* **Exercise goal**
Check each line of the data, and copy those where "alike" appears.
BEGIN Exercise input
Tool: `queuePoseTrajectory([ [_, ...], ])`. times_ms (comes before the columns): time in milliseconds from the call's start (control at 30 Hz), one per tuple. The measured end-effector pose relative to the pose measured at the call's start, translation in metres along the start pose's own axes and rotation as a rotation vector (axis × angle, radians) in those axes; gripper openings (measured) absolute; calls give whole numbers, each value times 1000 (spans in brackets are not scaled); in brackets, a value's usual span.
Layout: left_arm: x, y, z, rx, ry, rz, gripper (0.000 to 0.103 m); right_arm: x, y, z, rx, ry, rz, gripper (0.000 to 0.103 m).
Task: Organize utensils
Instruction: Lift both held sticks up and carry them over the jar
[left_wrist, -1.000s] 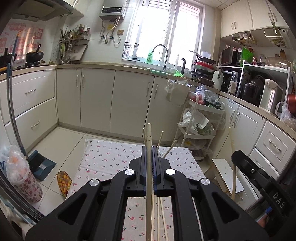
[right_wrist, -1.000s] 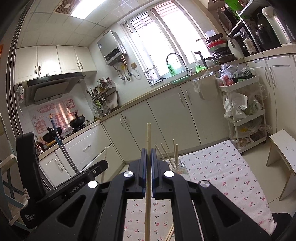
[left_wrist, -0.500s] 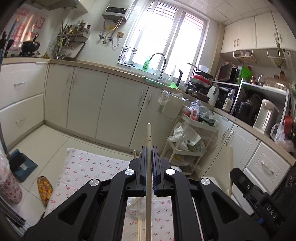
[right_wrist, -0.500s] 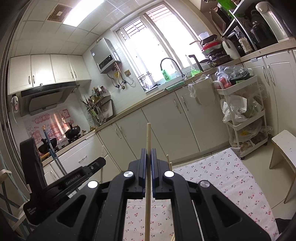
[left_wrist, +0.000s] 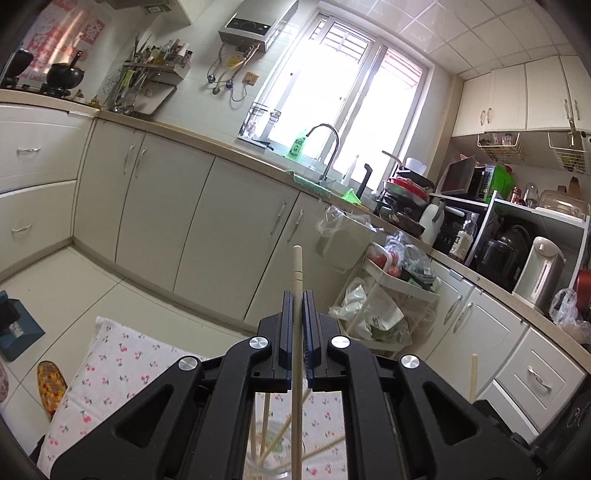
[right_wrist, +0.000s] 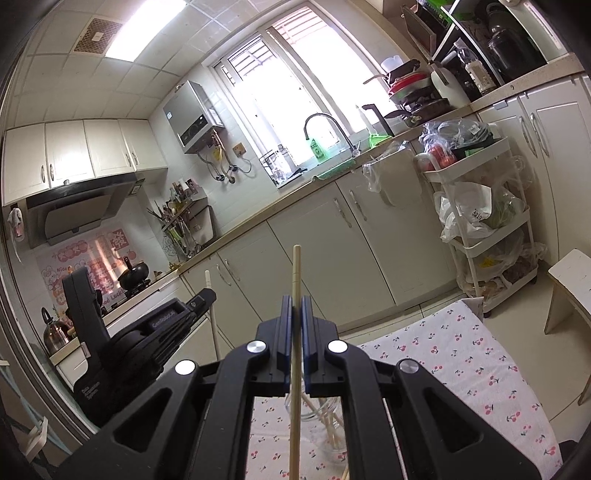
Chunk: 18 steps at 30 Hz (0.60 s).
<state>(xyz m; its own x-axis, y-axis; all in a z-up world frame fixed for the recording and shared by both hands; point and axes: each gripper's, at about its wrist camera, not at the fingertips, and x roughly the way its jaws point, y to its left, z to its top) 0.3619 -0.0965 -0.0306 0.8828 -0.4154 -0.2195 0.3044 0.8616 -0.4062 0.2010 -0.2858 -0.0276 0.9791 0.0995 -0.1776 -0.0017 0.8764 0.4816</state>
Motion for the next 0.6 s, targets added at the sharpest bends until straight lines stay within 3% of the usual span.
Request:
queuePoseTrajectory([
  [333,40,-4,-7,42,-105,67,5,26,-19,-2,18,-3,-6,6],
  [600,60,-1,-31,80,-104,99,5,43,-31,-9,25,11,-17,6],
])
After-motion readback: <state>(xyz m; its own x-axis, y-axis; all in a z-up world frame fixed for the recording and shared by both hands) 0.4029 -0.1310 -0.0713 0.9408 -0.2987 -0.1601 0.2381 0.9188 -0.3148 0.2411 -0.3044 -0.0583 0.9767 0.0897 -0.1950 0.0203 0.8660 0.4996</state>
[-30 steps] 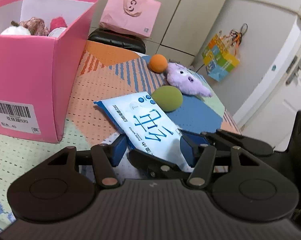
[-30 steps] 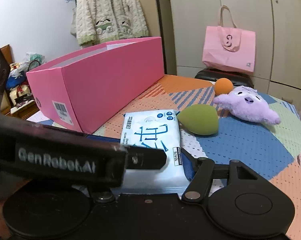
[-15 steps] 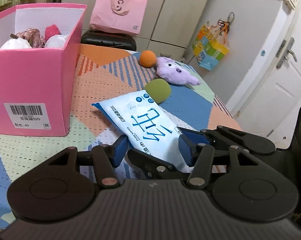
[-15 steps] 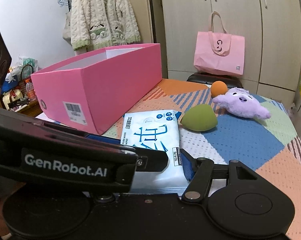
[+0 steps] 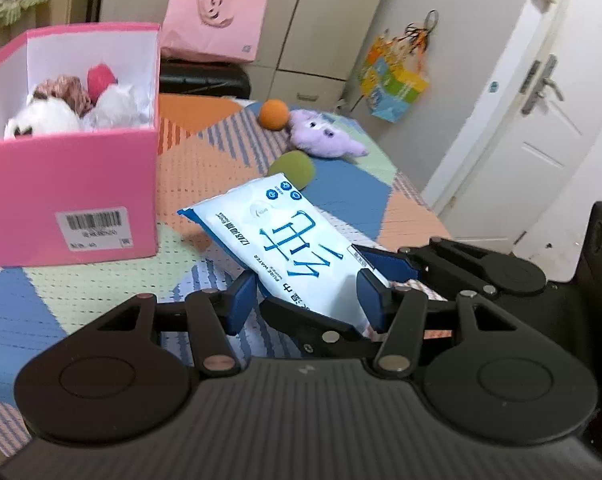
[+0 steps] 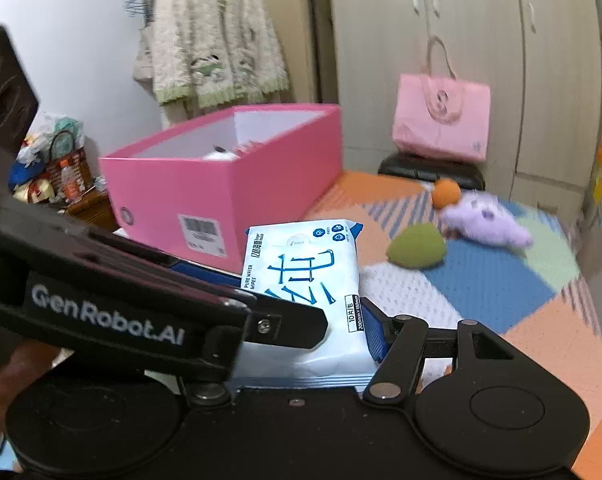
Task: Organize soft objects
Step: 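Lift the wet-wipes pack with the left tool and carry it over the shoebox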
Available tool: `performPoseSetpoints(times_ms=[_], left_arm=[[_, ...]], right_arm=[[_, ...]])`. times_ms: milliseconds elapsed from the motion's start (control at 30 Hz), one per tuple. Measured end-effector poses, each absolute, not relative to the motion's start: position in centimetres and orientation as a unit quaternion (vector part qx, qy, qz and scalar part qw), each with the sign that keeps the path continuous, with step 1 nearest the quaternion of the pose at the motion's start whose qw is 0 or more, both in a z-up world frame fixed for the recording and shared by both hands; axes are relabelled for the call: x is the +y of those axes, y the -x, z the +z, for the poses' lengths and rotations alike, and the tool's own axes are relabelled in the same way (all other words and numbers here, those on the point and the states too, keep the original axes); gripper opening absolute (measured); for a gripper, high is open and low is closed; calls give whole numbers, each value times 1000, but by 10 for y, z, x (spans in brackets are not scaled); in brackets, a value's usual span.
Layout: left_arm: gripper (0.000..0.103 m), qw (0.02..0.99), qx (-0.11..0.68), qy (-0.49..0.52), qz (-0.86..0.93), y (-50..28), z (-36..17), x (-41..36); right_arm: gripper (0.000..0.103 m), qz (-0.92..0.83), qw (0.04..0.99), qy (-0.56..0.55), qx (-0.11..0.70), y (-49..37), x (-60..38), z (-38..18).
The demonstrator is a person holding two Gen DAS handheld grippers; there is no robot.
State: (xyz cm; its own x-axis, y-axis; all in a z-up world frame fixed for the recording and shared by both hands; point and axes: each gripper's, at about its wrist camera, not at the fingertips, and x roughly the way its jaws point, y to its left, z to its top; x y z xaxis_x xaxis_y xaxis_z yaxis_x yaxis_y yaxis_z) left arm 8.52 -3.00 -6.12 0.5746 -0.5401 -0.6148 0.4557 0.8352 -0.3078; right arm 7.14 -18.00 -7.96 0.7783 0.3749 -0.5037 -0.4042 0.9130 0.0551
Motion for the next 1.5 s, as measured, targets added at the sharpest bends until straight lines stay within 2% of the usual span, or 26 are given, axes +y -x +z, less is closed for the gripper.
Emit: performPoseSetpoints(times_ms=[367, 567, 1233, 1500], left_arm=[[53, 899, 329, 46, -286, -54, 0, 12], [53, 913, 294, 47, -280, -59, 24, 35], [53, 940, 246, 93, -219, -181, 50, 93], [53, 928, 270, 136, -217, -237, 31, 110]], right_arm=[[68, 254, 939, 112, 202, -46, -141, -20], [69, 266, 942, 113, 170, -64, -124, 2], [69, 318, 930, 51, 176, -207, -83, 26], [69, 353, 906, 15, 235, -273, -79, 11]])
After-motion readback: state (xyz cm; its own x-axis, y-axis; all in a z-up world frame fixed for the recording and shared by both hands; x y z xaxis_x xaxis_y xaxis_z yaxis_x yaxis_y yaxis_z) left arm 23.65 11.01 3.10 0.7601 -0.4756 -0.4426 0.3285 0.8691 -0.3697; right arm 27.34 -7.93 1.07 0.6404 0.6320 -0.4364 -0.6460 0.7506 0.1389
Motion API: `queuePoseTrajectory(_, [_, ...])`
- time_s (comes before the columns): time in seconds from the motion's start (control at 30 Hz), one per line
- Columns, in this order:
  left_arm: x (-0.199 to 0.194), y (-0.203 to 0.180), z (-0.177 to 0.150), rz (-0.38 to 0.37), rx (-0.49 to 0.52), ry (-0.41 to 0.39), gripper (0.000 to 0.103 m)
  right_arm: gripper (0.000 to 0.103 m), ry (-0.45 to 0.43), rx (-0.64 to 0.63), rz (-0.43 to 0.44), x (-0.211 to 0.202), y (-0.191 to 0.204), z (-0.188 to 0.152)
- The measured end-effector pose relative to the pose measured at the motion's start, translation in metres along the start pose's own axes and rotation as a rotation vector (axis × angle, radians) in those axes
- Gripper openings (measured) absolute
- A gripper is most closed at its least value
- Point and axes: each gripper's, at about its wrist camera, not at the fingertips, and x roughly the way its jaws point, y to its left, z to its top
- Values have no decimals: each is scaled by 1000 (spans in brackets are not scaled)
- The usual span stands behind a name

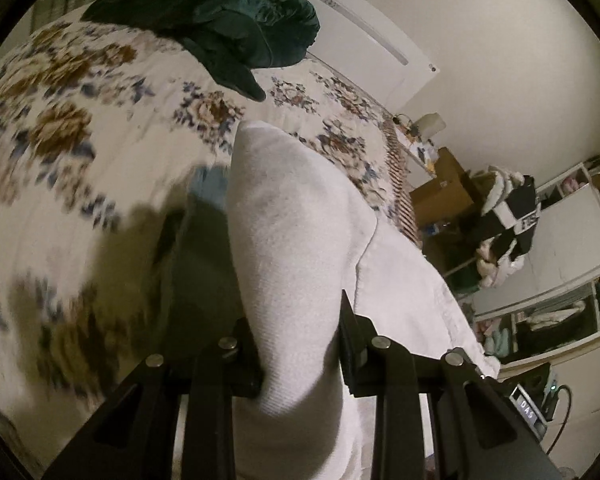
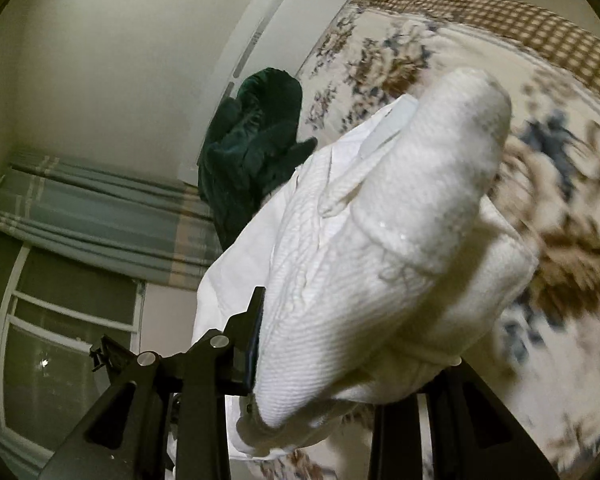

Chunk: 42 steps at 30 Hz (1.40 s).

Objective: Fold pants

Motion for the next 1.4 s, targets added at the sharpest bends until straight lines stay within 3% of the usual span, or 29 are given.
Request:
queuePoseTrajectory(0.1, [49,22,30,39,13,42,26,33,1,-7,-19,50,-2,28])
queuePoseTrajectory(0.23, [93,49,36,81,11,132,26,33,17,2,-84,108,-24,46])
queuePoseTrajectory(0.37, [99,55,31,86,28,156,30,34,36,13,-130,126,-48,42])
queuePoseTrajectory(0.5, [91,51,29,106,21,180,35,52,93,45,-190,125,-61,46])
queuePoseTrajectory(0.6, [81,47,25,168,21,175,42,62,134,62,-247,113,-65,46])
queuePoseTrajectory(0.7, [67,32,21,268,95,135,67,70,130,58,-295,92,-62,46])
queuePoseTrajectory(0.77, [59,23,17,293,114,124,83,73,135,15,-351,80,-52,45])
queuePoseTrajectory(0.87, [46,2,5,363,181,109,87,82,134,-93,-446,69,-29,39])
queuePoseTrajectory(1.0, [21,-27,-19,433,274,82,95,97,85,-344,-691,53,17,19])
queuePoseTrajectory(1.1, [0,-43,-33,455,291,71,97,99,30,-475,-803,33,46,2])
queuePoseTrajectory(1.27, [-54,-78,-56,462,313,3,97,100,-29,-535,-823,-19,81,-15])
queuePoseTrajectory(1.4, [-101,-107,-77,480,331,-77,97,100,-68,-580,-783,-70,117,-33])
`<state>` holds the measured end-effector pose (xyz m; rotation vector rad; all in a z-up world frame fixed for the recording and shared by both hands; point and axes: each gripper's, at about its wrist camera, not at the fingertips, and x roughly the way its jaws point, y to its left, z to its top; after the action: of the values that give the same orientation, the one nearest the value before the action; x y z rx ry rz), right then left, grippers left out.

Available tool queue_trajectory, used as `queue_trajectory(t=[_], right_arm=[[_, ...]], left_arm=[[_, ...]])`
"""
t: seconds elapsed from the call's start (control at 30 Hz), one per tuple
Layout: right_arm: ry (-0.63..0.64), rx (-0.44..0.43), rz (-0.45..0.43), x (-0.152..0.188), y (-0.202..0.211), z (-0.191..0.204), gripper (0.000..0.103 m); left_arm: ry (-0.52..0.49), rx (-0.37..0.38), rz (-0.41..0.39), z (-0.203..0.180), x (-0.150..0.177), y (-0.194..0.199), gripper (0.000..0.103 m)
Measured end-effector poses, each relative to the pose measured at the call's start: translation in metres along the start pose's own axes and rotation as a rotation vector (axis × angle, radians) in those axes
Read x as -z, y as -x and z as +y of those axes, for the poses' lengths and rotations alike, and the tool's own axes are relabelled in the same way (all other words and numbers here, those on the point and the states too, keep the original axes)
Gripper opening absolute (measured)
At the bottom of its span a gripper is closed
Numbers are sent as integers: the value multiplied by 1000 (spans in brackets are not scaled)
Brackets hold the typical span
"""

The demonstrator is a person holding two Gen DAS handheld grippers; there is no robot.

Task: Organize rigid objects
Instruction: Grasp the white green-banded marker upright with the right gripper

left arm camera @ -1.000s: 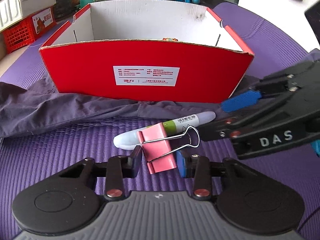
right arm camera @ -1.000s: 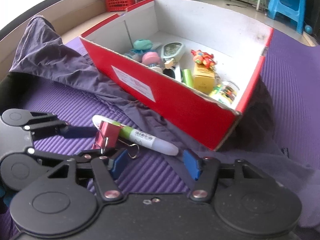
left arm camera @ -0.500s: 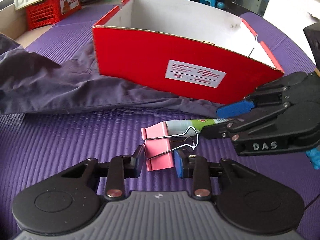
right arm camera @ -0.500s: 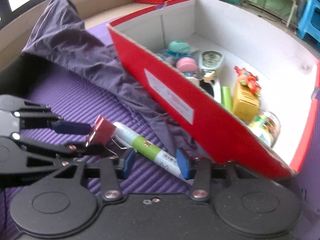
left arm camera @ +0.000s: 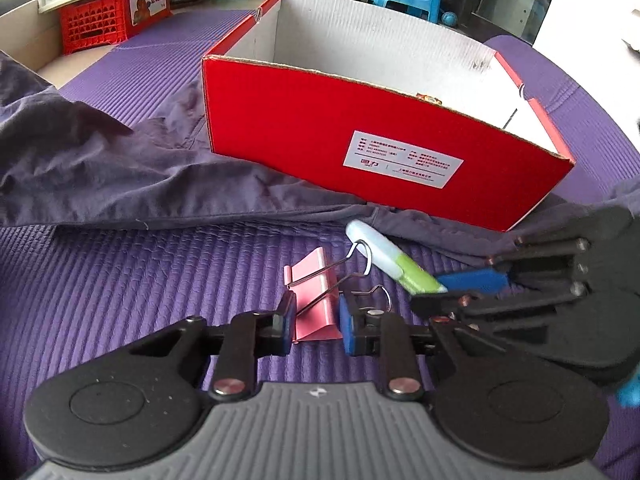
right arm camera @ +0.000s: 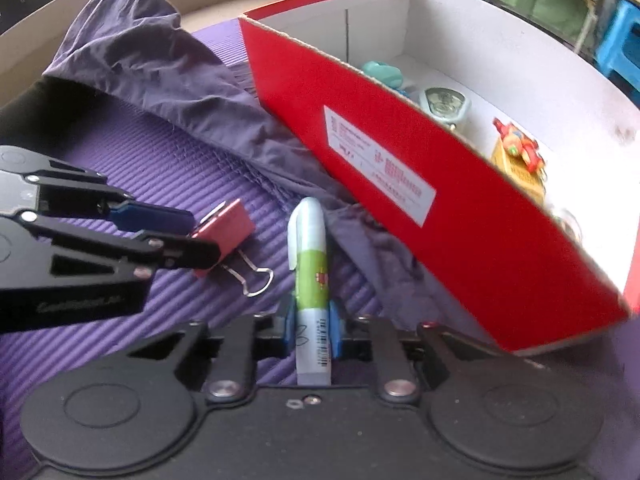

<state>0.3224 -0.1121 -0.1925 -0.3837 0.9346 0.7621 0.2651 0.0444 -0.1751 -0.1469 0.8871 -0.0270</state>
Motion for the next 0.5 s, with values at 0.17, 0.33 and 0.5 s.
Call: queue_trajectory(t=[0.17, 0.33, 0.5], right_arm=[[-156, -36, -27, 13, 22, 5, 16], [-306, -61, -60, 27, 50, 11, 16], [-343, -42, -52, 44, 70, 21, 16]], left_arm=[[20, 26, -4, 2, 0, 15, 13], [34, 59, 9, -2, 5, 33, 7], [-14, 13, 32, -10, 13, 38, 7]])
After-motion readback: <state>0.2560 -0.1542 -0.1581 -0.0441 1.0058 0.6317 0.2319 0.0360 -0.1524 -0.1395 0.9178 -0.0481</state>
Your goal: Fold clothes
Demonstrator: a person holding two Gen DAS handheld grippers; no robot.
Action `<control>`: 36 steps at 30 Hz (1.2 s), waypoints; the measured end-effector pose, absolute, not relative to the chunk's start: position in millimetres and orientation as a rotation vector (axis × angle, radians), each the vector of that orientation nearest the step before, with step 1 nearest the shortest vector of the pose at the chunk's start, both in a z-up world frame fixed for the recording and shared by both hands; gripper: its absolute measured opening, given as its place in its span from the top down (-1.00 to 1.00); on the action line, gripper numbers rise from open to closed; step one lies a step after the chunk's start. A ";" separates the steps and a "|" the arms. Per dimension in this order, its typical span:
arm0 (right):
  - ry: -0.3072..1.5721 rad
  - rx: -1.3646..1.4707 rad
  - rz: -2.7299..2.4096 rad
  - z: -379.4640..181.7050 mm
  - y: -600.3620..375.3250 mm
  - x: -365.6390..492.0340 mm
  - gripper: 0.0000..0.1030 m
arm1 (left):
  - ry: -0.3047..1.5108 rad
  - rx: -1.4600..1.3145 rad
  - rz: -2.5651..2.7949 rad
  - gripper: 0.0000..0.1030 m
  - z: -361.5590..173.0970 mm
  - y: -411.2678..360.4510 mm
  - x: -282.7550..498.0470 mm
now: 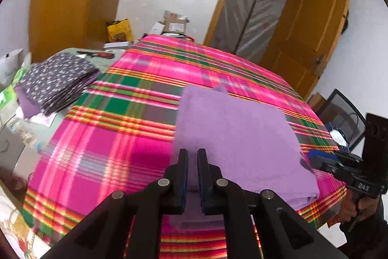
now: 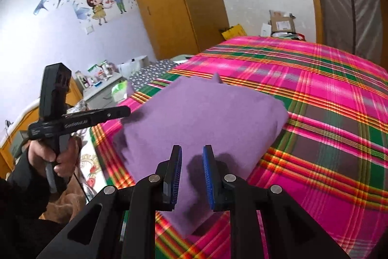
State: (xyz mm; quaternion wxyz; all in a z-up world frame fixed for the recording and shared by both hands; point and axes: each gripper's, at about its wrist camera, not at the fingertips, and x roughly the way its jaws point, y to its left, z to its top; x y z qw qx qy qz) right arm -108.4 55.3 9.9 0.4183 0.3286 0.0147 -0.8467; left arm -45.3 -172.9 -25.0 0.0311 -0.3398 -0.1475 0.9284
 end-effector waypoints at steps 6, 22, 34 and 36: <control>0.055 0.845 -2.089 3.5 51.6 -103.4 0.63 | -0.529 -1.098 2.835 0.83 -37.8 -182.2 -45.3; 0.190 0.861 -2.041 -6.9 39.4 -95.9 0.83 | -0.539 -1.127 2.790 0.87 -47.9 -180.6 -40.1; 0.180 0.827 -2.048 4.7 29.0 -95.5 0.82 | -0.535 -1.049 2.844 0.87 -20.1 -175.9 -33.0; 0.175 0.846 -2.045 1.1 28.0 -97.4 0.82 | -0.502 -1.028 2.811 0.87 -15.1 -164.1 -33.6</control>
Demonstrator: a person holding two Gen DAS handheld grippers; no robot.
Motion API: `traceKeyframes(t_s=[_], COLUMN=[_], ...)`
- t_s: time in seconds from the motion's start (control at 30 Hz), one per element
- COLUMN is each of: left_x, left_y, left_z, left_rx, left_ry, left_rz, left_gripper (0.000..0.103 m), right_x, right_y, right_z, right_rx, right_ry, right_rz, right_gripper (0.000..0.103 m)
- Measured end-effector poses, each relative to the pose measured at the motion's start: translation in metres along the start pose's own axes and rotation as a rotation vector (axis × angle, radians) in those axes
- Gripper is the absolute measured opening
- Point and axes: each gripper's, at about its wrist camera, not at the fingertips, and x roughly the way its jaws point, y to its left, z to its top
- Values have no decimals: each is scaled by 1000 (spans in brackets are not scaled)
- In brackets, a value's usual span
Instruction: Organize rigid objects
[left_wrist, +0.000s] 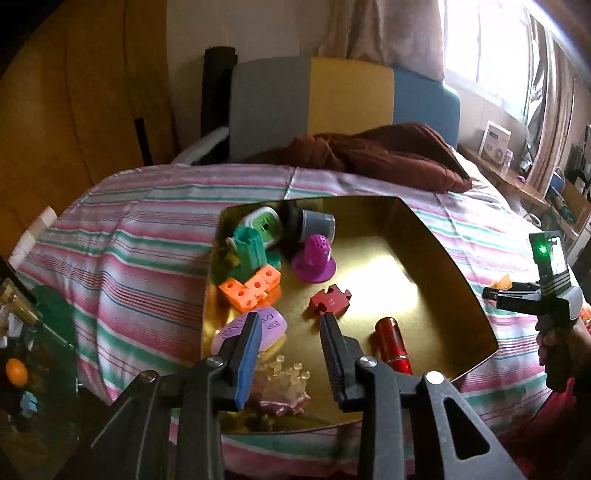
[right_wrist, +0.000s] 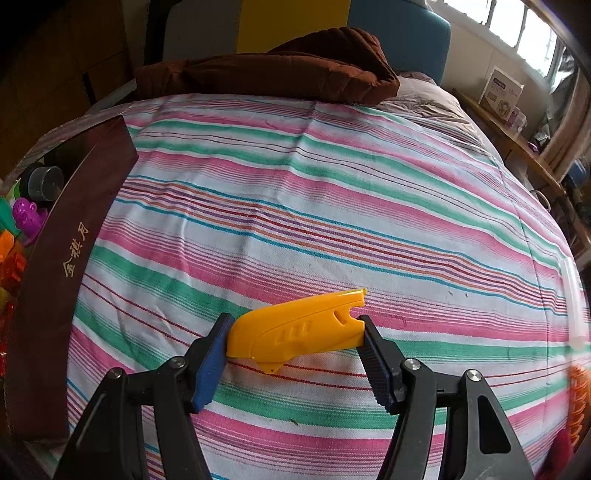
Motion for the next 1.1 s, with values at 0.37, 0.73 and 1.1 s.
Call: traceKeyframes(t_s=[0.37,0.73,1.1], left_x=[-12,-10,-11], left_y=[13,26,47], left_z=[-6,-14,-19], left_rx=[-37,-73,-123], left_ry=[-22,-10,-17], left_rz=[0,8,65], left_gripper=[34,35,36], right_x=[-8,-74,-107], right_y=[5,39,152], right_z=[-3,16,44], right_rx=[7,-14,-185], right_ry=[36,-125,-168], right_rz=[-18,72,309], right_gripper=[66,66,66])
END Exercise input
* **Answer to this exercise**
Available tool: `performPoseSetpoints(times_ms=[_], left_arm=[[_, ...]], right_arm=[[_, ...]])`. times_ms: milliseconds elapsed from the motion's start (control at 30 Hz), one per tuple. Measured end-effector poses, each absolute, not relative to the motion's start: position in centimetres and orientation as a unit quaternion (vector part qx, qy, qz and scalar part qw), each with the sign that keeps the path continuous, with step 1 nearest the quaternion of the pose at the motion's start whose qw is 0 or more, both in a z-up world frame fixed for the recording and shared by both hands; axes are relabelled for the call: x is the +y of those axes, y the -x, z the +z, for the poses' lengths and rotations alike, and the tool's own axes are relabelled in the same way (all other words and numbers here, those on the point and the states too, keep the original axes); gripper opening absolute (measured); for a gripper, high is open and low is closed; calls give whole numbers, each value times 1000, but by 10 for y, z, x (spans in brackets are not scaled); in brackets, a value's usual span.
Read x as -z, y as -x and z as +y of those axes, for the poses' lengths and rotations alike, and the tool's own axes are relabelled in the same way (all other words and numbers here, those on the point and the states too, keep the original axes)

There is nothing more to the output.